The Warden Advisory Network was assembled over a decade of proving relationships through action. These relationships have been built through actual life moments. Fun moments, celebratory ones, and most importantly the hard moments that show you who someone really is when things are falling apart.

I have a member of our network I've worked alongside through two or three of the most difficult professional stretches of my career. I've watched how they operate under pressure, in uncertainty, when there's no good answer and everyone's stressed (or completely freaking out and losing their sh*t).

That's worth infinitely more to me than someone with an impressive title who joined when things were going well. That's the difference between a network and a board.

A board is assembled; a network is earned.

 

What The Advisory Network Does

I'm pretty sure our network doesn't do anything a traditional advisory board couldn't, technically. I still call the same people with the same questions I would have called anyway.

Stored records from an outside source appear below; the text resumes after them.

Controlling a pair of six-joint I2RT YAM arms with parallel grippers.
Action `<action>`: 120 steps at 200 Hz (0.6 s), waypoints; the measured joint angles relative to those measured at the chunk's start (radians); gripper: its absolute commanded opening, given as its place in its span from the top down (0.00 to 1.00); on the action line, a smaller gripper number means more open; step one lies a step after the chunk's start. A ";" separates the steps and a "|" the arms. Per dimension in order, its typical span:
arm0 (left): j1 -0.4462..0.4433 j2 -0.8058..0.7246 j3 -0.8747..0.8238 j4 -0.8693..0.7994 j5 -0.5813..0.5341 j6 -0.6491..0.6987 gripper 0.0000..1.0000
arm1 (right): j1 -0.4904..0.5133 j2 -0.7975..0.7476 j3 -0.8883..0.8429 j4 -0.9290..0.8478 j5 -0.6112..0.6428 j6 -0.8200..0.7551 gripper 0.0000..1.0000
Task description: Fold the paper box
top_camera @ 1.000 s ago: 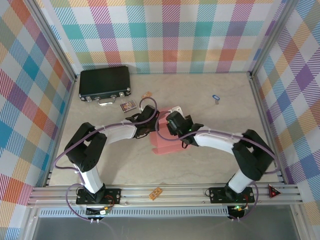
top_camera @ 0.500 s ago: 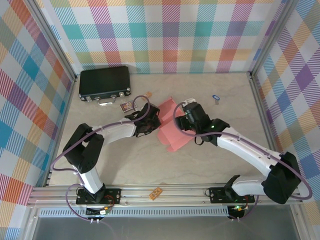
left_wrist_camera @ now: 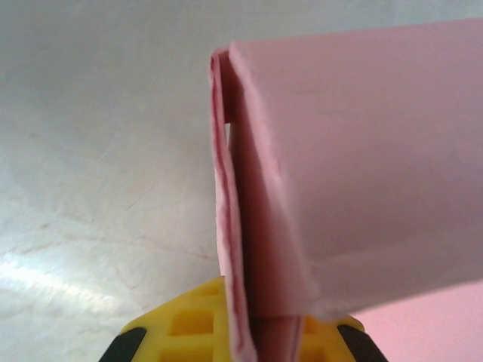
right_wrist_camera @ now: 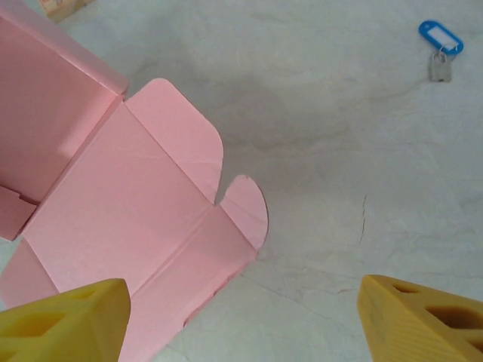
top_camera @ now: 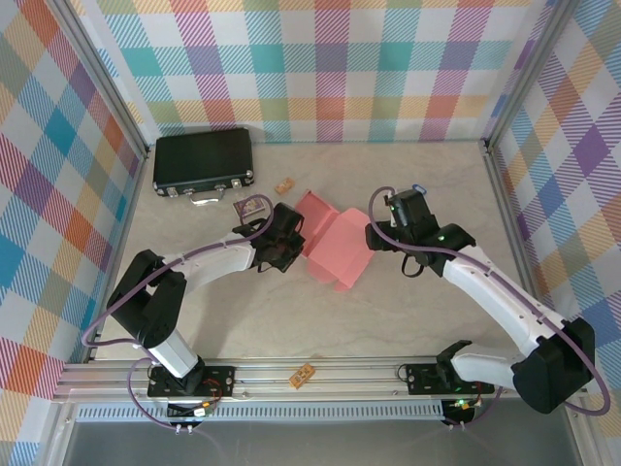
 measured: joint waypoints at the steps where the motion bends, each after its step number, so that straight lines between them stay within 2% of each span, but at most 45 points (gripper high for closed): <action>1: 0.000 0.000 0.000 -0.003 0.001 -0.004 1.00 | 0.000 0.000 0.000 -0.001 0.000 0.000 0.21; 48: -0.011 -0.005 0.014 -0.094 0.080 -0.160 1.00 | -0.020 0.008 0.002 -0.058 0.024 0.001 0.21; 120: -0.050 -0.026 -0.065 -0.034 0.209 -0.403 0.94 | -0.034 0.013 0.002 -0.076 0.050 0.006 0.21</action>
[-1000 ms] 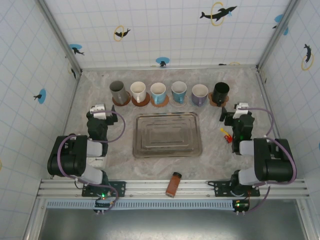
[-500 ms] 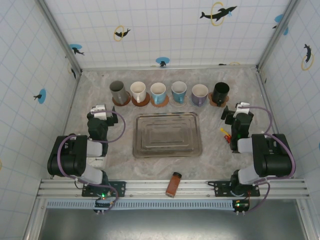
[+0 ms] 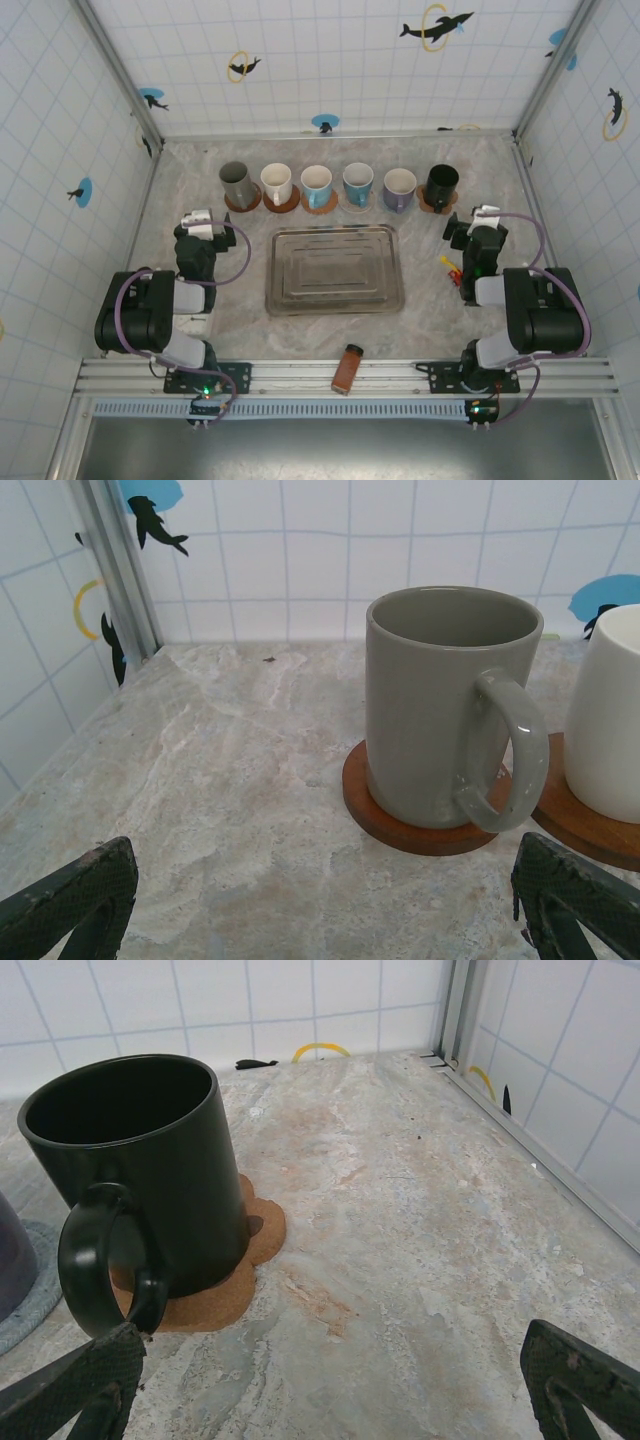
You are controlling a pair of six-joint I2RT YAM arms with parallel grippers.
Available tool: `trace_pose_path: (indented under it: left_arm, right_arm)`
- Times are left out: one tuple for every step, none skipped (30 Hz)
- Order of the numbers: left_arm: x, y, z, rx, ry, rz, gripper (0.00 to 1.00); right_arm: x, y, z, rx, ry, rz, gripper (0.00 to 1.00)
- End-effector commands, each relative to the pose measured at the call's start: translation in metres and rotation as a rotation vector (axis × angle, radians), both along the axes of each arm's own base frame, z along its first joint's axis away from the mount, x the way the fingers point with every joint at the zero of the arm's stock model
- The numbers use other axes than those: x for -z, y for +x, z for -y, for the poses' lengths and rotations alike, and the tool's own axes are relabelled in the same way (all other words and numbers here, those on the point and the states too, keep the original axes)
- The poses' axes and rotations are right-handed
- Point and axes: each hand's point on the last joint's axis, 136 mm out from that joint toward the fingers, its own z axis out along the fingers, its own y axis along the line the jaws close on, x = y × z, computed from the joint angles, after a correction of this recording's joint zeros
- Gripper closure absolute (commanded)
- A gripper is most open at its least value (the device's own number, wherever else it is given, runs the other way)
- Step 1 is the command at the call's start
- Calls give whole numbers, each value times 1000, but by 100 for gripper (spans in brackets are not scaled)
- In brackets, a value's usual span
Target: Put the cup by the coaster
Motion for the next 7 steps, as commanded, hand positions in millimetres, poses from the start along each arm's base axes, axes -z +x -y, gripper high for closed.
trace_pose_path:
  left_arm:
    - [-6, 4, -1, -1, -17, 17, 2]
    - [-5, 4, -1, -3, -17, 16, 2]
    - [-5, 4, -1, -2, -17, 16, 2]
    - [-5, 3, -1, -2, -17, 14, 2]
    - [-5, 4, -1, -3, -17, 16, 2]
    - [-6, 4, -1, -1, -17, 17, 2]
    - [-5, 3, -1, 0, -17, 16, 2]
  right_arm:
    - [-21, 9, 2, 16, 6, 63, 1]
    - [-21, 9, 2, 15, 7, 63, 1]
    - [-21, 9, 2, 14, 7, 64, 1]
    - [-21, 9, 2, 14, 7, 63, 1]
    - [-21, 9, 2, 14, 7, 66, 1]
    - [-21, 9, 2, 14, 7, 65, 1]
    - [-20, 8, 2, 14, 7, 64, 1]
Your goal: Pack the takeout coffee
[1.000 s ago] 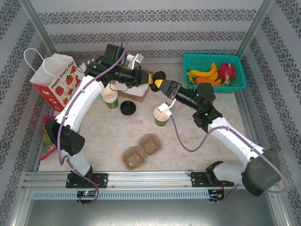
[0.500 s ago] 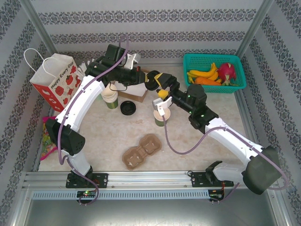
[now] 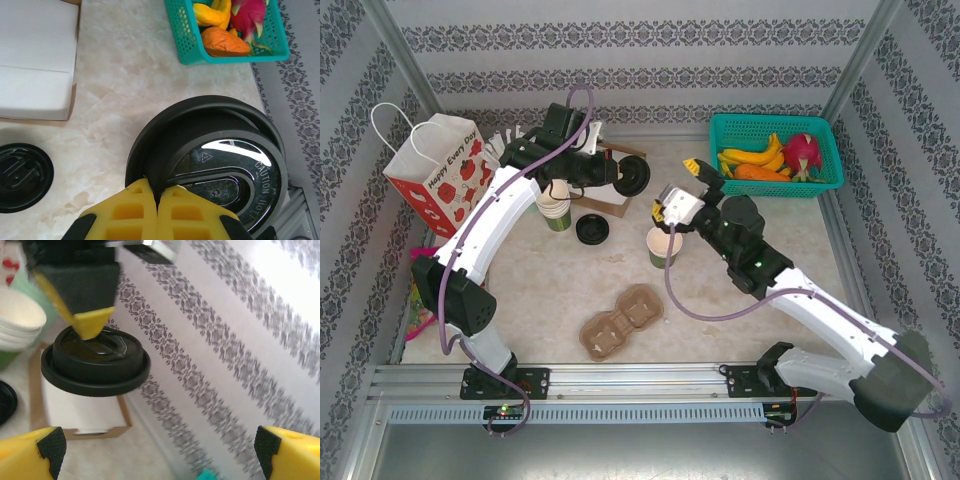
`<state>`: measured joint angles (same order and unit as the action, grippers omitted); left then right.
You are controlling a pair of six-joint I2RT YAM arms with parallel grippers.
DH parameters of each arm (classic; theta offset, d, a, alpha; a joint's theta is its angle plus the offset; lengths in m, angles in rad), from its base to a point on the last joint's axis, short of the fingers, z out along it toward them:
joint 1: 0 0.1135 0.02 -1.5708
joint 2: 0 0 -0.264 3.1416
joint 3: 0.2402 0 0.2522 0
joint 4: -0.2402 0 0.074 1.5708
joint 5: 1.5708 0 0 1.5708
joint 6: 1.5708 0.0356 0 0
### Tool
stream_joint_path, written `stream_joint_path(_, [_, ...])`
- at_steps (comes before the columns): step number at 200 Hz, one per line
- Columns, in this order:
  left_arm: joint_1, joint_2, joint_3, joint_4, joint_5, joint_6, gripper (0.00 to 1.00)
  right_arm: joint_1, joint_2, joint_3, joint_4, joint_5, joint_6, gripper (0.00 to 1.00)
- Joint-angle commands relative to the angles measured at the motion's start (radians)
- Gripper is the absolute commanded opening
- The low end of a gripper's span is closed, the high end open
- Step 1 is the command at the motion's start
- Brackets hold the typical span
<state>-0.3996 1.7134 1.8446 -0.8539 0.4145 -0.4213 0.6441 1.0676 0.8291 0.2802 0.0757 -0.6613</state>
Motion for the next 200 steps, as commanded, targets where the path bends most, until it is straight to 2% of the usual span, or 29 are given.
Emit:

What's different is the feeling on both sides of that call. There's no transactional weight. Nobody's calculating whether this interaction is worth their equity stake. We're all just part of something we're building together, hoping it turns into something that deepens our relationships and maybe even creates some real wealth down the road.

 

How to Build This When You're Starting From Zero

The most common response I get when I describe the network is some version of: "That sounds great, but I don't have those relationships yet." My answer is always the same.

"Don't overthink it."

You don't need a large group. You don't need all senior people. Ours is a mix; some members with deep growth experience, others who are earlier in their careers but more eager, more available, quicker to make an introduction or lend a hand on something unconventional.

Both are valuable in completely different ways.

What you do need is patience. I've come to believe it takes at least three years and multiple challenges before you know if you can truly trust someone. Not three years of coffee chats. Three years of watching how they behave when something goes wrong. Or even better, building something with them.

The bigger problem though is that most people never ask. We tend to assume everyone else is too busy thinking about their own problems to have any bandwidth for ours (and honestly, that's mostly true in life).

But here's the other thing that's true: most people really want to help. Helping someone feels good. People know that when they show up for someone, there's usually something that comes back around, even if we don't let our conscious self admit this.

The founders who struggle the most aren't the ones with the fewest resources. They're the ones who try to figure everything out alone.

 

What We Hope It Becomes

Right now, the network is a sounding board, a vent session sometimes, a source of honest perspective when we need it most (also a really good list of folks to text for happy hour).

But it's also quietly becoming something more. We have a current Warden Studio concept we're launching as a joint venture with one of our advisors. This was an idea that wouldn't exist without the relationship that came first. If you want to understand how the Advisory Network fits alongside our other two pillars, this article lays it out.

That's the thing about building something relational instead of transactional. You can't always see where it's going. You just have to trust that if you get enough good people together, pointed in the same direction, something good will happen. So far, it has!

If you're building something and you're doing it alone, stop. Ask someone for help. It's the best thing you can do.